Una delle misure più discusse a livello pensionistico dell’ultimo decennio è stata senza dubbio la quota 100. Varata dal governo giallo-verde di Giuseppe Conte, quello con Movimento 5 Stelle e Lega in maggioranza e con Matteo Salvini e Luigi di Maio Vicepremier, la misura fu duramente contestata. Pochi i lavoratori che hanno potuto sfruttare l’uscita dal lavoro grazie a quella misura, che aveva un’età minima fissata a 62 anni ed una altrettanto minima soglia contributiva fissata a 38 anni. Detto questo sembra che fino ad oggi circa 380.000 lavoratori sono andati in pensione con questo strumento. Pochi rispetto al milione di pensionati che si prevedeva dovessero sfruttare questo scivolo. Una misura che fin da subito si è detto che era indirizzata a lavoratori uomini e soprattutto a lavoratori statali. Tutto dipendeva dalla carriera contributiva reputata fin da subito troppo lunga.
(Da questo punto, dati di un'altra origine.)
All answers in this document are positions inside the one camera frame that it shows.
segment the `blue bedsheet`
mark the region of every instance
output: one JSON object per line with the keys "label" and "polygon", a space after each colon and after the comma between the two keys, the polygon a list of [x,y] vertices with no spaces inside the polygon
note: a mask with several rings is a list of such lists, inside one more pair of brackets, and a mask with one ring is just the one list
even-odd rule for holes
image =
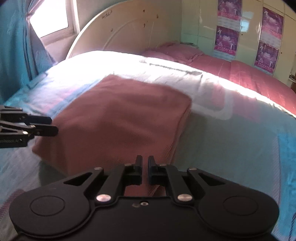
{"label": "blue bedsheet", "polygon": [[[192,100],[174,164],[198,167],[260,190],[280,206],[273,234],[288,240],[295,210],[296,120],[256,92],[186,65],[130,54],[94,51],[49,69],[6,105],[54,118],[71,101],[109,74],[170,85]],[[0,149],[0,205],[17,189],[25,191],[61,179],[27,148]],[[291,238],[296,238],[292,230]]]}

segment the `cream headboard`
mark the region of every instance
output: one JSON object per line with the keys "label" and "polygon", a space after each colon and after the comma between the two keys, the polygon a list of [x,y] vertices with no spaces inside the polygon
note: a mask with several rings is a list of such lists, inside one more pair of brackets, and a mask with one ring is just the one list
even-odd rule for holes
{"label": "cream headboard", "polygon": [[148,1],[130,0],[115,4],[83,28],[66,59],[94,50],[139,54],[149,47],[172,41],[168,24],[166,13]]}

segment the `brown towel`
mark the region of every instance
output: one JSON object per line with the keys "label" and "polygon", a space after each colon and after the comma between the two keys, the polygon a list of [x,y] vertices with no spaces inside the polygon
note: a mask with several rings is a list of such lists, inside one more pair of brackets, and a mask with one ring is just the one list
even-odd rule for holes
{"label": "brown towel", "polygon": [[41,137],[33,152],[66,175],[93,167],[110,170],[143,156],[143,185],[127,195],[153,195],[147,158],[171,163],[191,99],[171,87],[110,75],[82,94],[54,120],[56,137]]}

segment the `blue curtain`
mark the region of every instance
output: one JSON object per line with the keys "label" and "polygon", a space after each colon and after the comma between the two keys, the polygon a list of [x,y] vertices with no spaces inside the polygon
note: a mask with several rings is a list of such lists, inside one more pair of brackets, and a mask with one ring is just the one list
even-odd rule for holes
{"label": "blue curtain", "polygon": [[44,0],[6,0],[0,5],[0,104],[54,64],[29,17]]}

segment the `pink bedspread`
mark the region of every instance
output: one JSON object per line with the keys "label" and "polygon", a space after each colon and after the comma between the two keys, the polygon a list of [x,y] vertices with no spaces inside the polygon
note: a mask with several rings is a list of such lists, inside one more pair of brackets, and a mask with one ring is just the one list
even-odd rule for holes
{"label": "pink bedspread", "polygon": [[229,80],[266,96],[296,115],[296,94],[276,78],[240,61],[232,61]]}
{"label": "pink bedspread", "polygon": [[[171,60],[170,58],[173,58],[171,61],[186,64],[193,68],[230,80],[231,82],[266,96],[273,102],[281,105],[286,110],[296,115],[296,94],[276,78],[273,78],[243,62],[228,62],[223,59],[202,54],[200,51],[197,53],[196,48],[180,44],[167,44],[149,51],[144,52],[143,55],[146,57],[162,58],[166,60]],[[213,94],[218,94],[219,92],[220,90],[217,89],[213,91]],[[222,101],[221,98],[216,99],[217,104]]]}
Le novità 2023 potrebbero non essere positive
Anche di fronte ad una platea di beneficiari nettamente inferiore alle previsioni, e quindi nonostante un netto risparmio rispetto alla spesa che si preventivava, si è deciso di cancellare la misura dopo il suo triennio di sperimentazione. A dire il vero non si è deciso di cancellarla, ma semplicemente di non prorogarla visto che era nata per essere in funzione per un triennio. Dal primo gennaio del 2022 la quota 100 è sparita. Ed è entrata la quota 102. Una misura però che ha lasciato indietro diversi lavoratori che, non avendo raggiunto il requisito contributivo minimo per la quota 100 entro il 31 dicembre 2021 non erano potuti andare in pensione con quota 100. E nonostante hanno raggiunto i 38 anni di contributi versati l’anno successivo, cioè nel 2022, con 63 anni e non 64, sono stati tagliati fuori anche dalla quota 102.
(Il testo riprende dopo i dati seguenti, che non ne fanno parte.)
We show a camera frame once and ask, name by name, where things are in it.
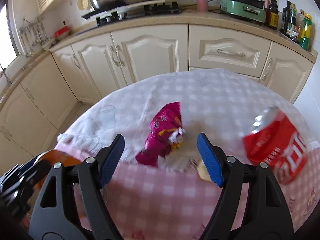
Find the metal screw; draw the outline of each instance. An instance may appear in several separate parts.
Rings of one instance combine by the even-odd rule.
[[[234,162],[236,162],[236,158],[233,157],[233,156],[229,156],[229,157],[227,157],[227,162],[228,163],[234,163]]]
[[[93,163],[95,161],[94,157],[89,157],[85,160],[86,163]]]
[[[60,168],[61,167],[61,163],[55,163],[54,165],[53,165],[53,167],[55,168],[55,169],[58,169],[58,168]]]
[[[266,163],[260,163],[260,167],[266,169],[266,168],[268,168],[268,164],[266,164]]]

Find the bottle cap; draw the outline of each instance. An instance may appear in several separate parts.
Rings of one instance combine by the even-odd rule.
[[[310,14],[305,13],[304,16],[307,17],[308,19],[312,20],[312,16]]]

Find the utensil holder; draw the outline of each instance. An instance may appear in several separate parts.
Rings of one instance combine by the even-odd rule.
[[[208,11],[208,0],[197,0],[198,11]]]

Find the blue rubber pad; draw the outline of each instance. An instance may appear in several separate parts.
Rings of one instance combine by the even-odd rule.
[[[204,136],[199,134],[197,138],[198,151],[202,157],[205,167],[207,168],[210,179],[221,187],[224,182],[221,166],[210,146],[211,145],[207,142]]]
[[[119,163],[121,155],[124,151],[124,137],[121,136],[114,147],[111,149],[108,157],[101,165],[100,168],[100,186],[104,187],[108,184],[113,176],[113,173],[116,170],[116,167]]]

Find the magenta plastic wrapper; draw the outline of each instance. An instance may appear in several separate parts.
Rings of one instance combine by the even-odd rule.
[[[145,148],[136,156],[138,163],[158,166],[158,156],[165,158],[182,143],[180,102],[165,105],[150,122],[151,133],[148,135]]]

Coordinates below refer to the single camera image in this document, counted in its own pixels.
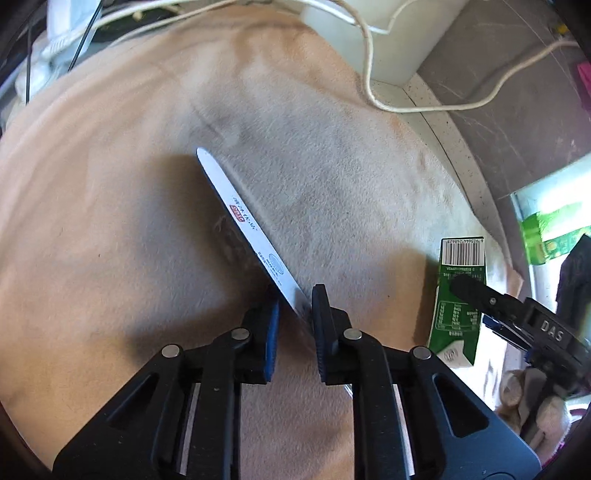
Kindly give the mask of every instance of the white cable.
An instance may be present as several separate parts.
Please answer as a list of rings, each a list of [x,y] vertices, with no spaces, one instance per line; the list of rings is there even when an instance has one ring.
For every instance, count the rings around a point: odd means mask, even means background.
[[[98,21],[94,28],[100,28],[103,25],[106,25],[112,21],[118,20],[125,16],[131,15],[136,11],[145,11],[148,9],[159,8],[165,5],[170,5],[172,3],[182,3],[187,2],[190,0],[154,0],[152,2],[146,2],[141,5],[134,5],[132,7],[121,9],[115,12],[112,15],[108,15],[107,17],[103,17],[100,21]],[[544,49],[538,52],[536,55],[528,58],[527,60],[517,64],[513,68],[509,69],[505,74],[501,77],[499,82],[495,85],[489,95],[484,97],[482,100],[473,103],[465,103],[461,105],[436,105],[436,106],[415,106],[415,107],[396,107],[391,105],[386,105],[380,102],[374,95],[371,89],[371,71],[374,63],[374,39],[372,38],[371,32],[374,31],[375,33],[380,33],[387,35],[392,31],[396,19],[398,18],[399,14],[410,4],[418,1],[418,0],[406,0],[402,3],[394,12],[390,21],[388,23],[388,28],[386,30],[379,29],[376,27],[370,27],[367,22],[361,17],[359,12],[349,5],[344,0],[330,0],[330,2],[334,3],[342,7],[347,13],[349,13],[350,17],[345,15],[343,12],[339,11],[336,8],[331,7],[330,5],[326,5],[318,0],[295,0],[299,3],[309,5],[314,8],[318,8],[323,10],[336,18],[340,18],[341,20],[346,21],[348,24],[351,25],[358,25],[361,29],[361,33],[363,36],[363,45],[365,48],[365,57],[363,60],[363,72],[362,72],[362,87],[365,96],[367,97],[369,103],[371,103],[374,107],[383,110],[385,112],[392,112],[392,113],[423,113],[423,112],[449,112],[449,111],[464,111],[464,110],[471,110],[475,108],[480,108],[481,106],[486,105],[487,103],[491,102],[499,93],[501,87],[505,84],[507,80],[509,80],[513,75],[520,72],[521,70],[533,65],[534,63],[540,61],[554,50],[560,47],[578,47],[579,45],[575,41],[569,40],[558,40],[550,45],[547,45]],[[144,33],[155,28],[160,28],[164,25],[168,25],[180,20],[184,20],[186,18],[192,17],[194,15],[199,15],[209,10],[213,10],[216,8],[226,7],[227,5],[235,4],[238,0],[223,0],[222,2],[218,2],[216,4],[208,5],[207,7],[200,8],[198,10],[188,12],[183,15],[178,15],[176,17],[167,18],[165,20],[161,20],[159,22],[152,23],[150,25],[145,25],[144,27],[137,28],[136,30],[132,30],[131,32],[123,35],[121,38],[117,39],[113,42],[112,45],[118,44],[123,42],[132,36],[135,36],[140,33]],[[82,36],[83,31],[81,32],[73,32],[72,36],[76,35],[75,38]]]
[[[92,30],[93,31],[97,30],[98,28],[104,27],[105,25],[108,25],[109,23],[112,23],[116,20],[133,15],[136,12],[144,12],[146,10],[152,10],[155,8],[168,8],[168,7],[170,7],[170,5],[182,4],[182,3],[186,3],[186,2],[192,2],[192,1],[194,1],[194,0],[152,0],[151,2],[134,3],[133,5],[130,5],[129,7],[121,8],[109,15],[105,15],[99,21],[95,22]],[[394,15],[390,19],[390,22],[388,24],[388,28],[386,30],[383,28],[378,28],[378,27],[369,27],[370,31],[373,31],[374,33],[381,34],[381,35],[388,35],[392,30],[392,26],[394,25],[394,21],[396,20],[396,17],[398,16],[398,14],[407,5],[410,5],[416,1],[418,1],[418,0],[407,0],[402,5],[400,5],[400,7],[397,8],[397,10],[394,12]],[[220,3],[223,4],[223,5],[220,5],[220,7],[223,7],[225,5],[229,5],[229,4],[225,4],[224,2],[220,2]],[[340,12],[338,9],[331,7],[330,5],[325,5],[317,0],[308,0],[307,2],[302,2],[302,3],[307,3],[311,7],[315,7],[315,8],[324,10],[324,11],[330,13],[331,15],[334,15],[335,17],[346,21],[350,25],[355,25],[355,23],[356,23],[356,20],[353,16],[348,17],[343,12]],[[206,11],[206,10],[202,10],[202,9],[195,10],[195,12],[202,12],[202,11]],[[183,17],[183,18],[192,17],[193,15],[197,15],[197,14],[198,13],[192,13],[191,15],[187,15],[186,17]],[[169,23],[172,23],[172,21],[162,23],[162,24],[158,23],[158,26],[168,25]],[[43,58],[45,60],[51,60],[55,55],[62,52],[63,50],[68,48],[70,45],[72,45],[76,40],[78,40],[84,34],[84,30],[85,30],[85,28],[80,27],[77,30],[72,31],[69,35],[65,36],[64,38],[61,38],[58,41],[48,45],[43,50],[41,55],[43,56]]]
[[[141,2],[137,4],[133,4],[130,7],[121,8],[116,12],[113,12],[109,15],[105,15],[100,20],[96,21],[92,26],[92,31],[97,30],[100,27],[104,27],[116,20],[121,18],[129,17],[136,12],[145,12],[147,10],[153,10],[156,8],[165,8],[169,5],[175,4],[183,4],[188,2],[193,2],[194,0],[152,0],[151,2]],[[84,31],[86,30],[87,25],[81,25],[78,29],[73,30],[70,34],[64,36],[63,38],[59,39],[56,42],[49,44],[44,50],[41,52],[41,55],[44,60],[51,60],[55,55],[64,51],[70,45],[72,45],[75,41],[79,40]]]
[[[309,4],[310,1],[314,0],[296,0],[298,2]],[[416,106],[416,107],[396,107],[391,105],[386,105],[380,102],[374,95],[371,89],[371,71],[372,66],[374,63],[374,39],[371,36],[369,25],[367,22],[361,17],[359,12],[350,6],[344,0],[330,0],[336,5],[347,10],[350,13],[351,17],[353,17],[358,24],[359,28],[361,29],[361,33],[363,35],[363,44],[365,46],[365,58],[363,60],[363,72],[362,72],[362,87],[363,92],[365,93],[366,97],[368,98],[369,102],[376,108],[383,110],[385,112],[391,113],[423,113],[423,112],[450,112],[450,111],[463,111],[463,110],[472,110],[475,108],[480,108],[481,106],[486,105],[487,103],[491,102],[499,93],[501,87],[505,84],[507,80],[509,80],[514,74],[520,72],[521,70],[533,65],[534,63],[540,61],[548,54],[552,53],[554,50],[560,47],[578,47],[579,44],[575,41],[569,40],[557,40],[554,43],[551,43],[544,49],[542,49],[536,55],[528,58],[527,60],[517,64],[513,68],[507,70],[505,74],[501,77],[499,82],[495,85],[492,89],[492,92],[484,97],[482,100],[473,103],[464,103],[462,105],[436,105],[436,106]],[[417,0],[407,0],[404,2],[394,13],[392,16],[392,20],[390,21],[390,25],[388,26],[389,29],[392,28],[397,16],[400,12],[411,3]]]
[[[136,35],[139,35],[140,33],[145,33],[147,31],[154,30],[155,28],[160,28],[165,25],[170,25],[171,23],[178,22],[180,20],[184,20],[186,18],[190,18],[195,15],[202,14],[204,12],[214,10],[216,8],[226,7],[228,5],[232,5],[232,4],[237,3],[238,1],[239,0],[223,0],[222,2],[218,2],[216,4],[211,4],[206,7],[199,8],[199,9],[193,10],[191,12],[187,12],[182,15],[177,15],[176,17],[165,18],[164,20],[159,20],[157,22],[150,23],[148,25],[144,25],[143,27],[136,28],[135,30],[132,30],[131,32],[127,32],[125,35],[122,35],[117,40],[115,40],[113,43],[111,43],[109,45],[109,47],[113,47],[121,42],[129,40],[130,38],[135,37]]]

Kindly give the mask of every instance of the saw blade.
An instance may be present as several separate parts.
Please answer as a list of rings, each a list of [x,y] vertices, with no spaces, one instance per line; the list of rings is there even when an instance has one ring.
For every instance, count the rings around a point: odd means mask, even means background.
[[[197,158],[230,216],[287,303],[299,318],[307,322],[310,314],[310,302],[216,159],[204,148],[197,149]]]

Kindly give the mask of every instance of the white power cord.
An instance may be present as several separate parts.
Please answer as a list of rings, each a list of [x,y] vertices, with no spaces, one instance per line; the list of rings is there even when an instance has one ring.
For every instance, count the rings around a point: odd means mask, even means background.
[[[145,2],[143,4],[134,5],[132,7],[123,8],[111,15],[103,17],[101,20],[96,22],[96,24],[94,25],[94,28],[100,28],[103,25],[111,23],[115,20],[132,15],[134,12],[137,12],[137,11],[145,11],[145,10],[149,10],[149,9],[164,7],[166,5],[171,5],[171,4],[180,4],[180,3],[188,2],[188,1],[191,1],[191,0],[153,0],[151,2]],[[218,2],[216,4],[208,5],[206,7],[203,7],[203,8],[191,11],[191,12],[187,12],[182,15],[178,15],[176,17],[167,18],[165,20],[161,20],[161,21],[152,23],[150,25],[145,25],[144,27],[137,28],[136,30],[133,30],[133,31],[123,35],[122,37],[118,38],[116,41],[114,41],[112,43],[112,45],[121,43],[121,42],[128,40],[129,38],[131,38],[135,35],[138,35],[140,33],[151,31],[155,28],[160,28],[165,25],[169,25],[171,23],[174,23],[174,22],[177,22],[180,20],[184,20],[186,18],[193,17],[195,15],[199,15],[199,14],[204,13],[206,11],[226,7],[228,5],[232,5],[232,4],[237,3],[238,1],[239,0],[223,0],[223,1]],[[516,66],[514,66],[513,68],[511,68],[507,72],[505,72],[505,74],[500,78],[500,80],[497,82],[495,87],[492,89],[490,94],[487,95],[486,97],[484,97],[482,100],[479,100],[477,102],[464,103],[461,105],[415,106],[415,107],[408,107],[408,108],[396,107],[396,106],[386,105],[385,103],[380,102],[375,97],[375,95],[371,89],[371,71],[372,71],[372,67],[373,67],[373,63],[374,63],[374,39],[372,38],[371,32],[374,32],[377,34],[382,34],[382,35],[389,34],[392,31],[392,28],[394,27],[394,23],[396,22],[396,19],[398,18],[398,16],[402,12],[402,10],[404,10],[410,4],[417,2],[418,0],[406,0],[404,3],[402,3],[396,9],[394,14],[390,18],[387,29],[370,27],[367,24],[367,22],[361,17],[359,12],[354,7],[349,5],[345,0],[330,0],[330,2],[343,8],[347,13],[349,13],[350,17],[345,15],[340,10],[338,10],[334,7],[331,7],[330,5],[326,5],[322,2],[319,2],[318,0],[295,0],[295,1],[302,3],[302,4],[309,5],[314,8],[318,8],[320,10],[323,10],[323,11],[329,13],[330,15],[335,16],[336,18],[340,18],[341,20],[347,22],[350,25],[358,25],[359,26],[359,28],[361,29],[361,33],[363,35],[363,45],[365,48],[365,58],[363,60],[363,72],[362,72],[363,92],[371,105],[373,105],[374,107],[376,107],[380,110],[383,110],[385,112],[392,112],[392,113],[449,112],[449,111],[464,111],[464,110],[471,110],[471,109],[475,109],[475,108],[480,108],[481,106],[484,106],[487,103],[491,102],[497,96],[497,94],[499,93],[501,87],[505,84],[505,82],[507,80],[509,80],[516,73],[518,73],[521,70],[540,61],[541,59],[543,59],[544,57],[546,57],[547,55],[552,53],[557,48],[578,47],[579,46],[579,44],[576,43],[575,41],[569,41],[569,40],[558,40],[558,41],[555,41],[554,43],[547,45],[545,48],[543,48],[536,55],[533,55],[532,57],[517,64]],[[73,39],[71,41],[75,41],[77,38],[82,36],[83,28],[81,28],[79,30],[81,30],[81,31],[72,32],[71,37]],[[50,52],[50,51],[48,51],[48,52],[44,51],[43,54],[47,54],[49,57],[51,57],[51,56],[53,56],[54,53]]]

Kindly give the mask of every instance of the white glove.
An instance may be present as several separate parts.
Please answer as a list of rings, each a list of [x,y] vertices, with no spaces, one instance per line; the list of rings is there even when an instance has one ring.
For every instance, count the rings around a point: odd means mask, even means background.
[[[517,435],[529,416],[544,380],[544,374],[535,368],[503,374],[499,387],[502,405],[496,409],[496,413]],[[570,428],[571,417],[564,400],[556,396],[546,398],[538,410],[535,423],[539,431],[529,439],[528,444],[543,465],[554,456]]]

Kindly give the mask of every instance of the green packaging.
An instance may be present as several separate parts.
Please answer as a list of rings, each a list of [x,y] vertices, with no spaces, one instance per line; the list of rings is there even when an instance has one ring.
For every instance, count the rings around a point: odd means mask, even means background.
[[[454,275],[486,283],[484,237],[444,238],[428,347],[451,368],[471,367],[476,358],[481,314],[449,291]]]
Gli esclusi dalle pensioni anticipate
Infatti la quota 102 ha escluso i lavoratori con 63 anni di età perché è aumentata a 64 l’età pensionabile che per quota 100 era pari a 62 anni. Adesso sembra che si tornerà indietro ai 62 anni, con la quota 41. Ma come è evidente si continua a perseverare nelle stesse problematiche precedenti. Infatti anche il 64enne di oggi, che magari nel 2023 completerà i 38 anni di contributi versati, non potrà accedere ad una pensione come quota 102, perché adesso servirà raggiungere 41 anni di versamenti. E molti già parlano di esodati.